Restate, word for word and with no pictures, the stretch of lines in the data below that begins at the line with "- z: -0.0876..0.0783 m" and ends at the line with "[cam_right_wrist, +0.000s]", inclusive.
[Start of Attachment]
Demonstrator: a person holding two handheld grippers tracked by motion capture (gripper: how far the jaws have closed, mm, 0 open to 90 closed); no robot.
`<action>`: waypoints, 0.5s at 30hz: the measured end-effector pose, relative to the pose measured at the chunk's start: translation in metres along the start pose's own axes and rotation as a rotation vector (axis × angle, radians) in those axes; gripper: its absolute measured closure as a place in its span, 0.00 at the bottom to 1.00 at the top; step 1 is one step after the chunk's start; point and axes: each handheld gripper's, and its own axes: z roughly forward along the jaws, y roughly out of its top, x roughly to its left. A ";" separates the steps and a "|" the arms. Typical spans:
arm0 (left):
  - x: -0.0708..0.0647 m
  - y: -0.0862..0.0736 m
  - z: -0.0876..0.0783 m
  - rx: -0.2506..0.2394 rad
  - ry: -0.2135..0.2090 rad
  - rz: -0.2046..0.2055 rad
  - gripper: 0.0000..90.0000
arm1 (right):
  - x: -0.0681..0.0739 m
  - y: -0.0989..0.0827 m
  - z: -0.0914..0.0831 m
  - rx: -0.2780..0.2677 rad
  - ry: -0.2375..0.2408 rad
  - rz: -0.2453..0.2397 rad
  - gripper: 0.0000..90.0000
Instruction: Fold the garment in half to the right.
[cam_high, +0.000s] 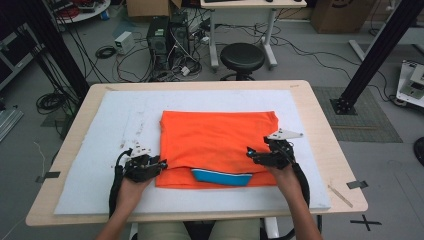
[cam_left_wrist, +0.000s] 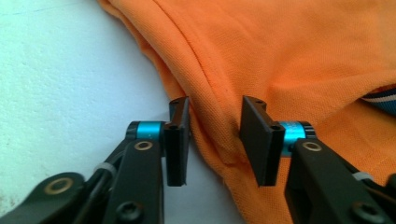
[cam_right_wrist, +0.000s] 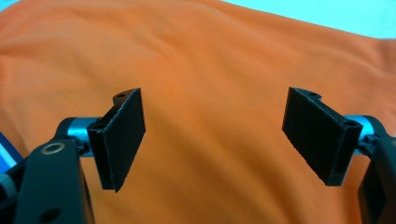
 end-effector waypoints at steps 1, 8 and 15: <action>0.000 0.000 0.000 0.001 -0.006 0.006 0.73 | 0.001 0.004 0.003 0.008 0.008 -0.003 0.24; -0.006 0.000 0.000 0.001 -0.003 0.032 0.89 | 0.006 0.034 0.030 0.043 0.076 -0.028 0.24; -0.004 0.000 0.000 -0.003 -0.016 0.011 0.91 | 0.008 0.062 0.063 0.067 0.116 -0.031 0.24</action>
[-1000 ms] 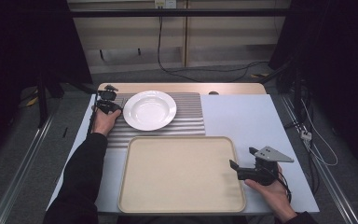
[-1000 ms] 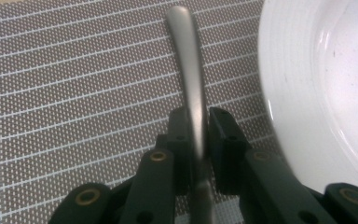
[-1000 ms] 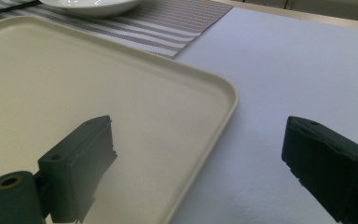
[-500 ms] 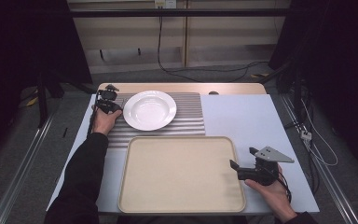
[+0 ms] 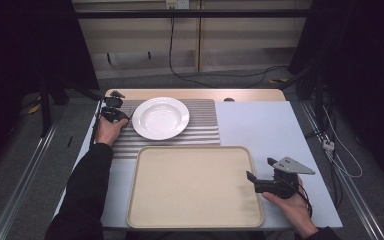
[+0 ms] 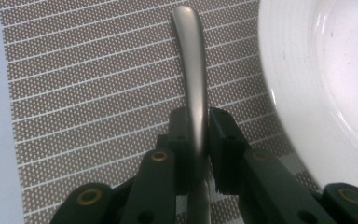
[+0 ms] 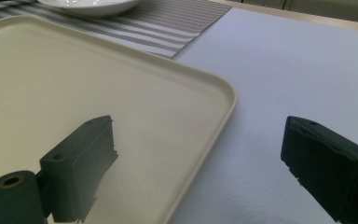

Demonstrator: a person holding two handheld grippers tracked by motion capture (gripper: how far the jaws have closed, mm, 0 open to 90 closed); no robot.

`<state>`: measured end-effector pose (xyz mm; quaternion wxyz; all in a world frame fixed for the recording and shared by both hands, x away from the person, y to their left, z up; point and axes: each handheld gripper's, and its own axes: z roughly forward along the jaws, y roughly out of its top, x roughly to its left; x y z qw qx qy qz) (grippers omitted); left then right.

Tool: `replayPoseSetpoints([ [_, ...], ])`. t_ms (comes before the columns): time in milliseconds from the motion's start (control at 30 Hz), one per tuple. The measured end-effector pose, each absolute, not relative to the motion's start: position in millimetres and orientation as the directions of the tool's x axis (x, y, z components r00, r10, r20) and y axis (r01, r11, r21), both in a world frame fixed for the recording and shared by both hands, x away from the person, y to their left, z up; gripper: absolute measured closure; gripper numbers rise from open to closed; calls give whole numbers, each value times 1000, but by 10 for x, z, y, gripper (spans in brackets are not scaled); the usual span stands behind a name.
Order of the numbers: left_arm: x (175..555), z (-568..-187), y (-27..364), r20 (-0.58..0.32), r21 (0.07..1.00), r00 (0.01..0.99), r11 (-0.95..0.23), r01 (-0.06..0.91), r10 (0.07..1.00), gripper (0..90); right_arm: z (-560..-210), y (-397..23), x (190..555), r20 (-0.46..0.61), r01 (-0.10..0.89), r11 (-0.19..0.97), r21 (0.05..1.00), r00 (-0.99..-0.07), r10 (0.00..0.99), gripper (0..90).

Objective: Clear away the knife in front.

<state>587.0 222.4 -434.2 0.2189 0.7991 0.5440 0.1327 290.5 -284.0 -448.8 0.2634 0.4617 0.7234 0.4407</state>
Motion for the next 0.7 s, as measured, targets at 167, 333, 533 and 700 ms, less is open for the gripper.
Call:
replayPoseSetpoints([
  [167, 5836, -4331, 2270, -22, 501, 364, -305, 810, 931, 801, -4488, -2837, 2905, 24, 435, 187, 881, -435, 900, 98],
  [333, 5797, -4320, 2336, -22, 506, 363, -303, 808, 931, 801, -4490, -2831, 2911, 25, 436, 188, 880, -437, 899, 98],
  [533, 5751, -4258, 2384, -32, 518, 364, -296, 803, 931, 801, -4490, -2831, 2912, 25, 437, 188, 880, -438, 899, 98],
  [700, 5687, -4211, 2394, -35, 529, 377, -303, 793, 926, 801, -4488, -2830, 2909, 26, 437, 187, 880, -437, 899, 98],
])
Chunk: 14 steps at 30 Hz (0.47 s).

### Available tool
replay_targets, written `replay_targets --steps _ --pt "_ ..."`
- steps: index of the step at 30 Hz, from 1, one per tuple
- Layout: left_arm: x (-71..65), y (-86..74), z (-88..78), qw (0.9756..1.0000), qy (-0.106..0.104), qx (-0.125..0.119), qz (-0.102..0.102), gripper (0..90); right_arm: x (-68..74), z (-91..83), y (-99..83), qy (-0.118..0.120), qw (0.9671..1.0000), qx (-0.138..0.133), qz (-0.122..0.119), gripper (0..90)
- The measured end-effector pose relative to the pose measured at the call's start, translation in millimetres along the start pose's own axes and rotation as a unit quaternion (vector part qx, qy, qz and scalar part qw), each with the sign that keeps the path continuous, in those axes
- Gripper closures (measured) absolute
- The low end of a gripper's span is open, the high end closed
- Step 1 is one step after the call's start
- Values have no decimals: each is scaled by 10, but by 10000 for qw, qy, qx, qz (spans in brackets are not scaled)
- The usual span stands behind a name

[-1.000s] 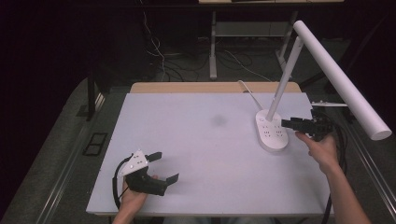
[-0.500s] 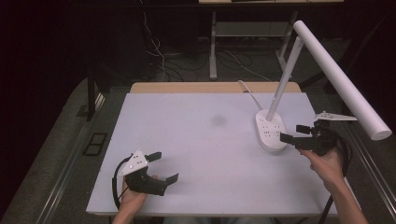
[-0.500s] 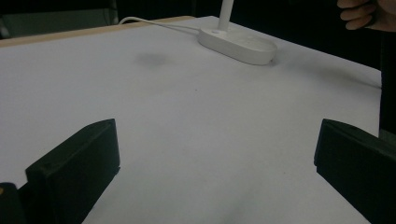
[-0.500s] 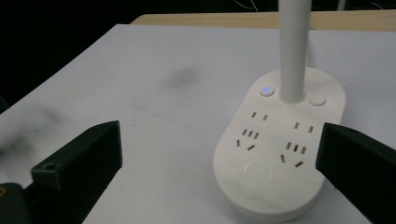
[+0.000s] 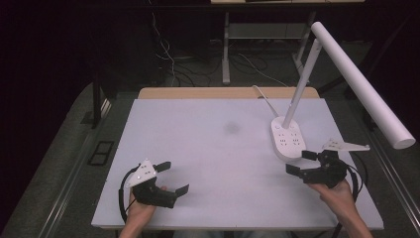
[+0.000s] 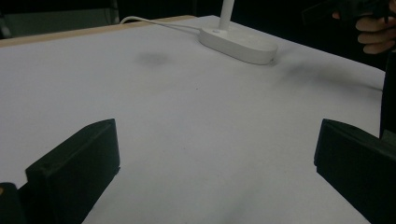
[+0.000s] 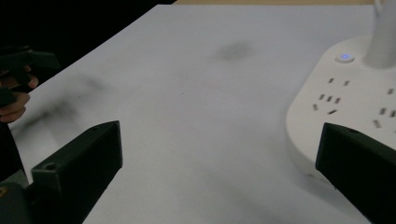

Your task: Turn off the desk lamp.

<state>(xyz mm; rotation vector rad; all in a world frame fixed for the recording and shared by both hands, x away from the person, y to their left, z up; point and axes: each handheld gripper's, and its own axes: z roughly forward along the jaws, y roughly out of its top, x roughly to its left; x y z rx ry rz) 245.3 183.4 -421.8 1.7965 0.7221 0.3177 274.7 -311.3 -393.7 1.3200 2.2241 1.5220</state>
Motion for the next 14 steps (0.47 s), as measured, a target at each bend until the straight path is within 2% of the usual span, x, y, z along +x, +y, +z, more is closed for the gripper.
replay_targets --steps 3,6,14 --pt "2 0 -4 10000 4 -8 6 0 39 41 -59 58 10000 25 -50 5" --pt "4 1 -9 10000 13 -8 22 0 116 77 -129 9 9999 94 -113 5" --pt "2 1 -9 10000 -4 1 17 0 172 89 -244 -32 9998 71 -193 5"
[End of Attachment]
_WRITTEN SOLUTION_:
  - z: -0.0876..0.0783 m
  - rx: -0.2506..0.2394 rad
  - ry: -0.2135..0.2090 rad
  - rz: -0.2046..0.2055 rad
  - gripper: 0.0000..90.0000
arm1 (right):
  - x: -0.0681..0.0739 m
  - y: -0.0989..0.0827 m
  - z: -0.0914..0.0831 m
  - rx: -0.2780..0.2677 rad
  - ry: -0.2375..0.2408 rad
  - rz: -0.2453..0.2397 rad
  - gripper: 0.0000..90.0000
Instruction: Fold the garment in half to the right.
[cam_high, +0.000s] 
[cam_left_wrist, +0.000s] 
[cam_right_wrist, +0.000s] 

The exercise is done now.